Bu durumda mahkemece; davaya konu kazada davacının kusurlu olmadığı ve zarar gören kusursuz 3. kişi konumunda olduğu, talebini, davalılara müştereken müteselsilen yöneltmesinin B.K."da öngörülen teselsül kurallarına açık bir şekilde dayandığının kanıtı olduğu (HGK 24.06.1983 gün 1981/533E.-1983/724K) hususları gözetilmek suretiyle, davacı için tazminatın belirlenmesinde herhangi bir kusur indirimi yapılmaması gerekirken, yanılgılı değerlendirme ve hatalı gerekçeyle, yazılı şekilde hüküm tesisi isabetli değildir.
2-Yargıtay"ca bozulmasına karar verilen hususlar yönünden yeniden yapılan yargılamada, kesinleşen kısımlar hakkında hüküm kurulamaz. Yalnızca bozulan kısımlar hakkında inceleme yapılarak hüküm kurulması gerekir. Bozma ilamına uyulmakla, bozma ilamı lehine olan taraf yararına usuli kazanılmış hak oluşur ve bozma ilamının gereğinin yerine getirilmesi gerekir.

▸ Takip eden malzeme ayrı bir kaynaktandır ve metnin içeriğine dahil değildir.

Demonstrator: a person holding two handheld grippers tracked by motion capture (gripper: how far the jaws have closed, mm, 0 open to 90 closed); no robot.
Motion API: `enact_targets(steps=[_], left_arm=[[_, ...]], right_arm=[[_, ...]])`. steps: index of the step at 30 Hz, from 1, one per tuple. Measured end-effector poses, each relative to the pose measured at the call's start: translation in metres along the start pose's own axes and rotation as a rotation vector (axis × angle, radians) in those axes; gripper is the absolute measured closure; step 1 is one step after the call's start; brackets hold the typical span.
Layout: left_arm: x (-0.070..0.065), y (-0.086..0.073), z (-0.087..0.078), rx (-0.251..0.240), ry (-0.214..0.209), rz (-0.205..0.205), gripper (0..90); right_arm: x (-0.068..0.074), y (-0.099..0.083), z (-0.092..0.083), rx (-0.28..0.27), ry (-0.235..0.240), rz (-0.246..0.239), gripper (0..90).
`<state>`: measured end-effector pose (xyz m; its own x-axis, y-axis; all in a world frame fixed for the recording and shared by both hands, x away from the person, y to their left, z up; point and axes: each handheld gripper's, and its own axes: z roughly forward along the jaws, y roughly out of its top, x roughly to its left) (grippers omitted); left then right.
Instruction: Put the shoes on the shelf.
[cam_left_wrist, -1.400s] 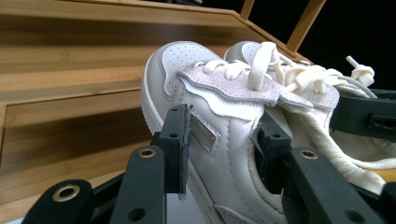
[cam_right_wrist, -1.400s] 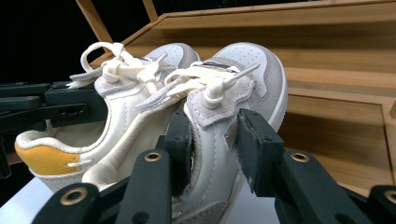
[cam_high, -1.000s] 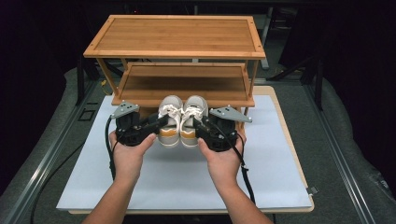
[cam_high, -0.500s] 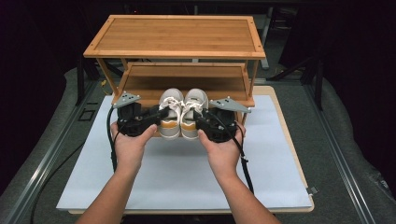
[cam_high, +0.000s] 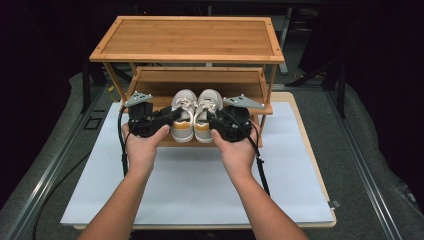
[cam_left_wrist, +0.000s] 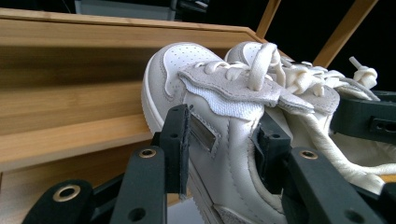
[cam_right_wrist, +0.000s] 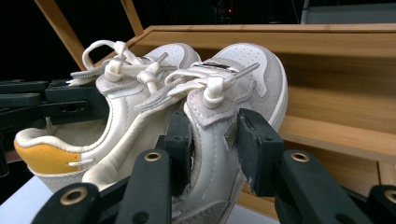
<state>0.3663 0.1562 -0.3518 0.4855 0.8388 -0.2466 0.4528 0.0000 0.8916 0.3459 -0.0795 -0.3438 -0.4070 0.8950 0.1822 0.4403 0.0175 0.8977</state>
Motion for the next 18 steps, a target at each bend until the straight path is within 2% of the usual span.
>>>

Mahkemece verilen ilk karar davalı ... tarafından temyiz edilmemiş ve bu davalı yönünden kesinleşmiş ve davacı lehine davalı ... Şirketinin sorumlu olduğu tutar yönünden usuli kazanılmış hak doğmuştur.O halde Davalı ... Sigorta AŞ hakkında " yeniden hüküm kurulmasına yer olmadığına" biçiminde karar verilmesi gerekirken, adı geçen davalı yönünden davacının aleyhine olacak biçimde yeniden hüküm kurularak karar verilmesi doğru olmamıştır.
SONUÇ:Yukarıda (1) ve (2) numaralı bentte açıklanan nedenlerle davacının temyiz itirazlarının kabulü ile hükmün BOZULMASINA, peşin alınan harcın istek halinde temyiz eden davacıya geri verilmesine 03/03/2020 gününde oybirliğiyle karar verildi.